Work instructions:
The data shown below should all be retyped exactly.

Material for this task:
= Beginning of Section =
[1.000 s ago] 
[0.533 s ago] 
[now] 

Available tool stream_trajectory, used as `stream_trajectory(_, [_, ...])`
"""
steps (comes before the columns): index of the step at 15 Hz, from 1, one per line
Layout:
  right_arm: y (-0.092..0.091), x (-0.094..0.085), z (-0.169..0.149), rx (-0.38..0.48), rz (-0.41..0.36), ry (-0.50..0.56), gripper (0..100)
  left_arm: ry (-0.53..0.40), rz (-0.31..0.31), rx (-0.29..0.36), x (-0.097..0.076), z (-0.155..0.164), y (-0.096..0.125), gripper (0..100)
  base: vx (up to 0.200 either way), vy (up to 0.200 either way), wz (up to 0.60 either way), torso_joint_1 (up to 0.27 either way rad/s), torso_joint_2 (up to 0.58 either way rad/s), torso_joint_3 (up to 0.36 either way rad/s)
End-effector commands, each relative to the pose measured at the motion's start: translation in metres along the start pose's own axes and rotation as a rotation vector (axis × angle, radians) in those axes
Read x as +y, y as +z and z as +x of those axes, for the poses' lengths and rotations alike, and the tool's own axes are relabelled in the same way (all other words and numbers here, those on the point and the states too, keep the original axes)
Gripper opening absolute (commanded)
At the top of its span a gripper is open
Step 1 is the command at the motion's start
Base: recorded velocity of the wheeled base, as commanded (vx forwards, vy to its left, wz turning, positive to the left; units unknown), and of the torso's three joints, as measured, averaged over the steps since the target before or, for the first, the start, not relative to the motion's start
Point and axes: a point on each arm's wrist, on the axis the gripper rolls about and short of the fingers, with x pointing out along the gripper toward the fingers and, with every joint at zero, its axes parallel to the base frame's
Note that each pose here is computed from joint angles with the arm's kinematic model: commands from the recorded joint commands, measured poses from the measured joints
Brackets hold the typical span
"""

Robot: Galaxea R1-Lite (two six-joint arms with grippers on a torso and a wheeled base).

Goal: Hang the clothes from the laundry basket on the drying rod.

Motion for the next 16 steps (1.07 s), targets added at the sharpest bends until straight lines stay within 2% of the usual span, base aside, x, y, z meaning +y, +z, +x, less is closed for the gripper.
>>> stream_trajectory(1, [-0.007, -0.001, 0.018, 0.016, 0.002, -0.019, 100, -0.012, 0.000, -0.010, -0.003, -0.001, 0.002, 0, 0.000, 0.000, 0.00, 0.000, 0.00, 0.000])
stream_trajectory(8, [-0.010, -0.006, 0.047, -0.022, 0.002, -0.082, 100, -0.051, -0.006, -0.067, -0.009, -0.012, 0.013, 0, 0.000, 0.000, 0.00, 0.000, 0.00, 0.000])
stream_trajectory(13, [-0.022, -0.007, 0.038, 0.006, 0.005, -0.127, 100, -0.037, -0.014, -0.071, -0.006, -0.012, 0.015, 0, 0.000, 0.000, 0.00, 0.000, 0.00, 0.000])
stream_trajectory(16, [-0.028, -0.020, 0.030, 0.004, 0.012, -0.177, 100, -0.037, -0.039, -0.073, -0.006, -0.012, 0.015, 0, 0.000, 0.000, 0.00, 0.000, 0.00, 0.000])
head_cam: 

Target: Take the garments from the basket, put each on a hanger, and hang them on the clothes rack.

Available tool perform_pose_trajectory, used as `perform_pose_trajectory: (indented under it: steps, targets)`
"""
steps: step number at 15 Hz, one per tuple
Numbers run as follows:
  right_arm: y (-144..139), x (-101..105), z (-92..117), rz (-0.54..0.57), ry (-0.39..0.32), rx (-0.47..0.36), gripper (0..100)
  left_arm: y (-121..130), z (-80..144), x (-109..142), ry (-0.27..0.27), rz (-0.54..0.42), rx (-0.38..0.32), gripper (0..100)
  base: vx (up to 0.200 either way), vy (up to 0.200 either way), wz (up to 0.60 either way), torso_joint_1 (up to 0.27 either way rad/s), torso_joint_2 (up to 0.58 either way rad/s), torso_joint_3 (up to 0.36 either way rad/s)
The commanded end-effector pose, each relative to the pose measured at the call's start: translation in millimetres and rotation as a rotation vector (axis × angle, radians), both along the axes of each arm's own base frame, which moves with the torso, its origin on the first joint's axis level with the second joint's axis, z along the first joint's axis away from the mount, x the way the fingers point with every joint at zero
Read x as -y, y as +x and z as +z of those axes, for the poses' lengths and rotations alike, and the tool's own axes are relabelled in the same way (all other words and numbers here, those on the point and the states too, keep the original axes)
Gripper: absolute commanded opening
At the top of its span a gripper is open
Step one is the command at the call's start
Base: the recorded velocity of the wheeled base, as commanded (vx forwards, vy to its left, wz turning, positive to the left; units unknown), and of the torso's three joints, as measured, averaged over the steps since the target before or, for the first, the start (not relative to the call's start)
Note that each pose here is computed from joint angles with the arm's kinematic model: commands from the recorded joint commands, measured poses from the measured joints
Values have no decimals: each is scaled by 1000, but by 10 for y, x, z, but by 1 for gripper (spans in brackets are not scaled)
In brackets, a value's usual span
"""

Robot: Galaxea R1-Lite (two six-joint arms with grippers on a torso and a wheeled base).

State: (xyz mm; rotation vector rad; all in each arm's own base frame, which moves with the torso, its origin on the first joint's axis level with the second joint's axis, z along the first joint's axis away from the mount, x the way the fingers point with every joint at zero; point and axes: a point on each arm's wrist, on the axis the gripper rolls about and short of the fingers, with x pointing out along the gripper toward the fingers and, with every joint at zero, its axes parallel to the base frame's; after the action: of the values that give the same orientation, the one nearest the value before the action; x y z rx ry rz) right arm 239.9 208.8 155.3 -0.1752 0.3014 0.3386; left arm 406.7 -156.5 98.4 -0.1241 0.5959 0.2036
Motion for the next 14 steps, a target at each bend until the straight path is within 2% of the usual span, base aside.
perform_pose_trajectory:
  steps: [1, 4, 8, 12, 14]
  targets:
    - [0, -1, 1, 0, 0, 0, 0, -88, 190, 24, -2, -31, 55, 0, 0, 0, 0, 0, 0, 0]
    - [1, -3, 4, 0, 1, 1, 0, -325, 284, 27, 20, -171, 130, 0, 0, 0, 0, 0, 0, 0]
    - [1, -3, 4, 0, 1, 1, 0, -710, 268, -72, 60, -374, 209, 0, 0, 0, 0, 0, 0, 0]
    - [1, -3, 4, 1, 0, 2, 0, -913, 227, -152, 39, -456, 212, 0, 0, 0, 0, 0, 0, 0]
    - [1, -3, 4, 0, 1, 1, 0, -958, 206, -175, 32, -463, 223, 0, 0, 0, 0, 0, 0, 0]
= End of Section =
Response for this exercise:
[1.000 s ago] 
[0.533 s ago] 
[now] 

Available tool stream_trajectory, used as `stream_trajectory(_, [_, ...])`
"""
steps (comes before the columns): index of the step at 15 Hz, from 1, one per line
Layout:
  right_arm: y (-0.092..0.091), x (-0.094..0.085), z (-0.169..0.149), rx (-0.38..0.48), rz (-0.41..0.36), ry (-0.50..0.56), gripper (0..100)
  left_arm: ry (-0.53..0.40), rz (-0.31..0.31), rx (-0.29..0.36), x (-0.097..0.076), z (-0.155..0.164), y (-0.096..0.125), gripper (0..100)
  base: vx (up to 0.200 either way), vy (up to 0.200 either way), wz (up to 0.60 either way), torso_joint_1 (up to 0.27 either way rad/s), torso_joint_2 (up to 0.58 either way rad/s), torso_joint_3 (up to 0.36 either way rad/s)
End-effector commands, each relative to the pose measured at the motion's start: translation in metres along the start pose's own axes and rotation as a rotation vector (axis × angle, radians) in those axes
Read x as +y, y as +z and z as +x of those axes, for the poses' lengths and rotations alike, and the tool's own axes are relabelled in the same way (all other words and numbers here, those on the point and the states too, keep the original axes)
Gripper opening absolute (commanded)
At the top of its span a gripper is open
Step 1 is the command at the motion's start
Base: recorded velocity of the wheeled base, as commanded (vx forwards, vy to its left, wz turning, positive to the left; units unknown), and of the torso's three joints, as measured, averaged over the steps since the target before or, for the first, the start, not relative to the motion's start
Point and axes: a point on each arm's wrist, on the axis the gripper rolls about and short of the fingers, with x pointing out along the gripper toward the fingers and, with every joint at zero, its axes parallel to the base frame's
Note that each pose here is computed from joint angles with the arm's kinematic model: commands from the recorded joint commands, measured poses from the measured joints
Brackets hold the typical span
"""

Robot: Galaxea R1-Lite (two six-joint arms with grippers on a torso and a wheeled base).

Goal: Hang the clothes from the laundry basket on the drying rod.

Motion for the next 16 steps (1.07 s), targets added at the sharpest bends until straight lines stay within 2% of the usual span, base aside, x, y, z meaning +y, +z, +x, less is closed for the gripper.
>>> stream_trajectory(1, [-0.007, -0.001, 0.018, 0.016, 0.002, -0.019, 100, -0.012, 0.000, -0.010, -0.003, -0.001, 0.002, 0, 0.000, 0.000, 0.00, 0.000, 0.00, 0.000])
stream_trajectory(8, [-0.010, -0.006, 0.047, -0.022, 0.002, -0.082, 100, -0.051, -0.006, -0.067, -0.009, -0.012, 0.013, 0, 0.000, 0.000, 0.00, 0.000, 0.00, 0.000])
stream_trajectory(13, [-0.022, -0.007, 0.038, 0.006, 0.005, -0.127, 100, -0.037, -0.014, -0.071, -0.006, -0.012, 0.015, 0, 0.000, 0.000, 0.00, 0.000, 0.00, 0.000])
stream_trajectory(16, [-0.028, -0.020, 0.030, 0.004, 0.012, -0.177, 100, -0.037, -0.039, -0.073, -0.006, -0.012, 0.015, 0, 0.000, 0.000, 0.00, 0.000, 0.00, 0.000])
head_cam: 

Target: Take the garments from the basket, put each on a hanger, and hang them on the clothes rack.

Available tool perform_pose_trajectory, used as `perform_pose_trajectory: (indented under it: steps, targets)`
"""
steps: step number at 15 Hz, one per tuple
Numbers run as follows:
  right_arm: y (-144..139), x (-101..105), z (-92..117), rz (-0.54..0.57), ry (-0.39..0.32), rx (-0.47..0.36), gripper (0..100)
  left_arm: y (-121..130), z (-80..144), x (-109..142), ry (-0.27..0.27), rz (-0.54..0.42), rx (-0.38..0.32), gripper (0..100)
  base: vx (up to 0.200 either way), vy (up to 0.200 either way), wz (up to 0.60 either way), torso_joint_1 (up to 0.27 either way rad/s), torso_joint_2 (up to 0.58 either way rad/s), torso_joint_3 (up to 0.36 either way rad/s)
The commanded end-effector pose, each relative to the pose measured at the call's start: translation in millimetres and rotation as a rotation vector (axis × angle, radians), both along the axes of each arm's own base frame, which moves with the torso, its origin on the first joint's axis level with the second joint's axis, z along the first joint's axis away from the mount, x the way the fingers point with every joint at zero
Read x as -y, y as +x and z as +z of those axes, for the poses' lengths and rotations alike, and the tool's own axes are relabelled in the same way (all other words and numbers here, those on the point and the states too, keep the original axes)
Gripper: absolute commanded opening
At the top of its span a gripper is open
Step one is the command at the call's start
Base: the recorded velocity of the wheeled base, as commanded (vx forwards, vy to its left, wz turning, positive to the left; units unknown), and of the torso's three joints, as measured, averaged over the steps since the target before or, for the first, the start (not relative to the call's start)
Note that each pose here is computed from joint angles with the arm's kinematic model: commands from the recorded joint commands, measured poses from the measured joints
Values have no decimals: each is scaled by 1000, but by 10 for y, x, z, but by 1 for gripper (spans in brackets are not scaled)
In brackets, a value's usual span
"""

Robot: Galaxea R1-Lite (two six-joint arms with grippers on a torso and a wheeled base).

State: (xyz mm; rotation vector rad; all in each arm's own base frame, which moves with the torso, its origin on the first joint's axis level with the second joint's axis, z along the first joint's axis away from the mount, x the way the fingers point with every joint at zero; point and axes: a point on each arm's wrist, on the axis the gripper rolls about and short of the fingers, with x pointing out along the gripper toward the fingers and, with every joint at zero, its axes parallel to the base frame's; after the action: of the values that give the same orientation, the one nearest the value before the action; x y z rx ry rz) right arm 239.9 208.8 155.3 -0.1752 0.3014 0.3386; left arm 406.7 -156.5 98.4 -0.1241 0.5959 0.2036
Motion for the next 14 steps, a target at each bend until the straight path is within 2% of the usual span, base aside.
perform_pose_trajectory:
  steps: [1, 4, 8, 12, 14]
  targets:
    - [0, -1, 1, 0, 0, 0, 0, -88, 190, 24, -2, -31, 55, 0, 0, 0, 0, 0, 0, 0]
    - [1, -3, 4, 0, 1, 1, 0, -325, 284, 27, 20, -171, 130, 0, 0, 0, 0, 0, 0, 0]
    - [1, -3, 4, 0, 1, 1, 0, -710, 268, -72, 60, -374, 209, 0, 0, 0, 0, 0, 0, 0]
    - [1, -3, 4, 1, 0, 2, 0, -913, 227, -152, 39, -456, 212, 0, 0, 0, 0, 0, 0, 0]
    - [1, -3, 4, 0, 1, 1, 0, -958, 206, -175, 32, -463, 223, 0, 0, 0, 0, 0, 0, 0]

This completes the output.